• **Exercise goal**: Each line of the material holding the word "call" must be identified and copied.

• **Input data**:
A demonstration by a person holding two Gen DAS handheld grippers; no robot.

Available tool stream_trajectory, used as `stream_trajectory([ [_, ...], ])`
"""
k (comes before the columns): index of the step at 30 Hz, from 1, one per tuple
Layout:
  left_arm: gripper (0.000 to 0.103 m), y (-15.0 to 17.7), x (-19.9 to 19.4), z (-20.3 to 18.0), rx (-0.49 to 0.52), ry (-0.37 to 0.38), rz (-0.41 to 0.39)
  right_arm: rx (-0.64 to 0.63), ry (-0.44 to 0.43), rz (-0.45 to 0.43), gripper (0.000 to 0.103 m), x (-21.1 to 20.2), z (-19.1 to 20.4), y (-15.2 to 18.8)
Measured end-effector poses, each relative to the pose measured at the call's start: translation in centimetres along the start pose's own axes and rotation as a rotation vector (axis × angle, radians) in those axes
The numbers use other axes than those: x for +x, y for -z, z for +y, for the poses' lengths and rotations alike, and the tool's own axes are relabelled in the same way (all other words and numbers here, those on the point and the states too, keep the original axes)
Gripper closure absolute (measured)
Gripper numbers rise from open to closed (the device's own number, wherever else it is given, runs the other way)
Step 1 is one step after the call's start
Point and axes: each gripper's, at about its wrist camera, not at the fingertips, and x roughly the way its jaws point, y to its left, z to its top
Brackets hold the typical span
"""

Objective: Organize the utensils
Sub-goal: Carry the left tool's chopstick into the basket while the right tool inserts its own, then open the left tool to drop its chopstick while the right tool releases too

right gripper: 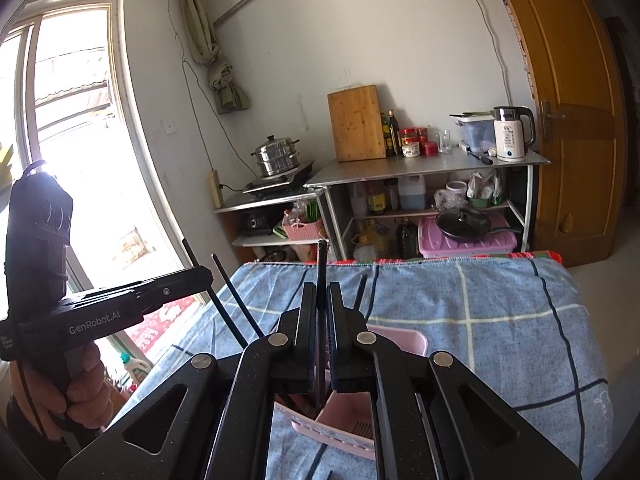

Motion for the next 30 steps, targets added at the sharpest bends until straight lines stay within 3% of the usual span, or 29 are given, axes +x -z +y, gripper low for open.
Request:
stream_trajectory([
  [6,0.095,1.0,0.4,0.5,-0.012,-0.019,0.009,0.002,0.003,0.045,0.098,0.7,-0.3,0.8],
  [10,0.078,1.1,-0.7,0.6,-0.02,-0.034,-0.022,-0.008,0.007,0.031,0.088,-0.4,-0.3,0.6],
  [19,0.072,2.3,-4.8,0.3,-0.029,-0.067,-0.099,-0.032,0.034,-0.027,0.087,-4.9,0.0,1.3],
  [30,0.07,7.1,-8.5,-2.4,0.021,-0.036,-0.118,-0.033,0.043,-0.07,0.087,-11.3,-0.6,4.6],
])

• **Reply**:
Measured end-effector poses, each relative to the pose measured at the call's start: translation in centimetres along the start pose's own axes and rotation as a rotation vector (axis × angle, radians) in those axes
Step 1 is one step after the call's start

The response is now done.